--- Recorded information Enclosed Below ---
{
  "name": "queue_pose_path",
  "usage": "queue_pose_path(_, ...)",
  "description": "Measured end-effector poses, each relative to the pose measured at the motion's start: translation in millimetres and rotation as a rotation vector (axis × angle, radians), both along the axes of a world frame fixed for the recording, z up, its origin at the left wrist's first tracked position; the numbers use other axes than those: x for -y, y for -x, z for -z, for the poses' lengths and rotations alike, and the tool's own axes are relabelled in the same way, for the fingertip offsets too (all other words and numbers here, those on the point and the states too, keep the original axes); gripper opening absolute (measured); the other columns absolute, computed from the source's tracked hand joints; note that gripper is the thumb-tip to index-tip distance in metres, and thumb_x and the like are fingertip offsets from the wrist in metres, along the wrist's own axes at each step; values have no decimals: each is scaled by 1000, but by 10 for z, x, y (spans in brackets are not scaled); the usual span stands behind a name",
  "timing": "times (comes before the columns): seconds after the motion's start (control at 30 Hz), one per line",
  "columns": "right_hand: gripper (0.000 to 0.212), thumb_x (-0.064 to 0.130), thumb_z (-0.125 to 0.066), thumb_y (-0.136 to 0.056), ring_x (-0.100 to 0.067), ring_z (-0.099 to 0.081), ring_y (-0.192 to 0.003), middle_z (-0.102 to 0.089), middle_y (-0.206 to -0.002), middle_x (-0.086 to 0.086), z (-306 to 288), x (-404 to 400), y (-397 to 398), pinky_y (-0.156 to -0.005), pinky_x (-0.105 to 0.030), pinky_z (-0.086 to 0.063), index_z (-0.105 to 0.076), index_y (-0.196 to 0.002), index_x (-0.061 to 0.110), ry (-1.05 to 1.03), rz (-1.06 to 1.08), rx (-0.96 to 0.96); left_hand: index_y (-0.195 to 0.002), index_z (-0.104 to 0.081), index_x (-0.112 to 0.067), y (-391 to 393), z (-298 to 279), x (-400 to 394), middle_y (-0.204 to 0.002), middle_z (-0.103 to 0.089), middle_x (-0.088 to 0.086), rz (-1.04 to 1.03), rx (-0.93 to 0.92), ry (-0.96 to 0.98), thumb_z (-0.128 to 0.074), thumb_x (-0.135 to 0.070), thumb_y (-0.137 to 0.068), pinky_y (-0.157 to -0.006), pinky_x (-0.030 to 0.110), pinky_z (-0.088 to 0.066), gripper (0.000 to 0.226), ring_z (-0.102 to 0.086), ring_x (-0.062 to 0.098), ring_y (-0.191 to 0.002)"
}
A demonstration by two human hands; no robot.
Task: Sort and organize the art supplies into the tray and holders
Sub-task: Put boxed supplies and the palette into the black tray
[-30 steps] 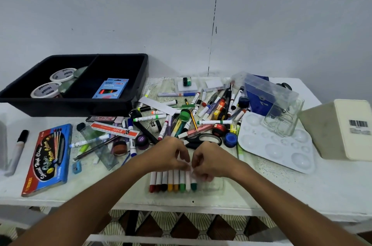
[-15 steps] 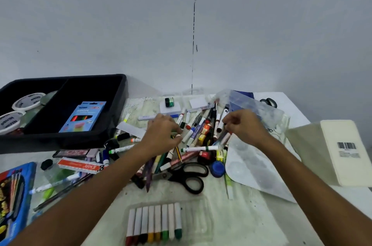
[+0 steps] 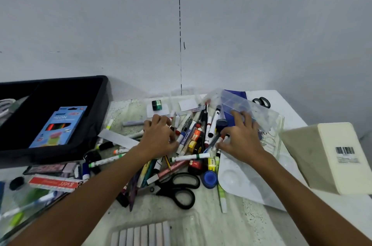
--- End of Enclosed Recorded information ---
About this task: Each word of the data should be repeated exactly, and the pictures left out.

Output:
{
  "name": "queue_pose_path",
  "usage": "queue_pose_path(_, ...)",
  "description": "Measured end-effector poses, each relative to the pose measured at the motion's start: translation in millimetres and rotation as a rotation vector (axis × angle, radians), both along the axes of a world frame fixed for the recording, z up, its origin at the left wrist's first tracked position; the numbers use other axes than those: x for -y, y for -x, z for -z, for the poses' lengths and rotations alike, and the tool's own axes are relabelled in the same way, for the fingertip offsets too (all other words and numbers here, those on the point and the states too, keep the original axes); gripper opening absolute (measured); the other columns absolute, computed from the source's tracked hand joints; note that gripper is the thumb-tip to index-tip distance in metres, and thumb_x and the like are fingertip offsets from the wrist in metres, along the wrist's own axes at each step; values have no decimals: each is scaled by 1000, but by 10 for z, x, y (spans in brackets are not scaled); the usual span stands behind a name",
  "timing": "times (comes before the columns): seconds after the motion's start (control at 30 Hz), one per line",
  "columns": "right_hand: gripper (0.000 to 0.212), thumb_x (-0.064 to 0.130), thumb_z (-0.125 to 0.066), thumb_y (-0.136 to 0.056), ring_x (-0.100 to 0.067), ring_z (-0.099 to 0.081), ring_y (-0.192 to 0.003), middle_z (-0.102 to 0.089), middle_y (-0.206 to -0.002), middle_x (-0.086 to 0.086), z (-306 to 288), x (-404 to 400), y (-397 to 398), pinky_y (-0.156 to -0.005), pinky_x (-0.105 to 0.030), pinky_z (-0.086 to 0.063), index_z (-0.105 to 0.076), index_y (-0.196 to 0.002), index_x (-0.061 to 0.110), ry (-1.05 to 1.03), rz (-1.06 to 1.08), rx (-0.96 to 0.96); left_hand: index_y (-0.195 to 0.002), index_z (-0.104 to 0.081), index_x (-0.112 to 0.067), y (-391 to 393), z (-298 to 279), x (-400 to 394), middle_y (-0.204 to 0.002), middle_z (-0.103 to 0.089), middle_x (-0.088 to 0.086), rz (-1.04 to 1.03), rx (-0.93 to 0.92), ry (-0.96 to 0.98), thumb_z (-0.128 to 0.074), thumb_x (-0.135 to 0.070), thumb_y (-0.137 to 0.068), pinky_y (-0.157 to -0.006), pinky_x (-0.030 to 0.110), pinky_z (-0.088 to 0.066), gripper (0.000 to 0.226), ring_z (-0.102 to 0.086), ring_x (-0.062 to 0.098), ring_y (-0.191 to 0.002)"
}
A demonstration by two human hands; no robot.
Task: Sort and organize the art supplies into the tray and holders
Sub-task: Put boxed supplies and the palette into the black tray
[-30 steps] 
[-15 steps] 
[+0 steps] 

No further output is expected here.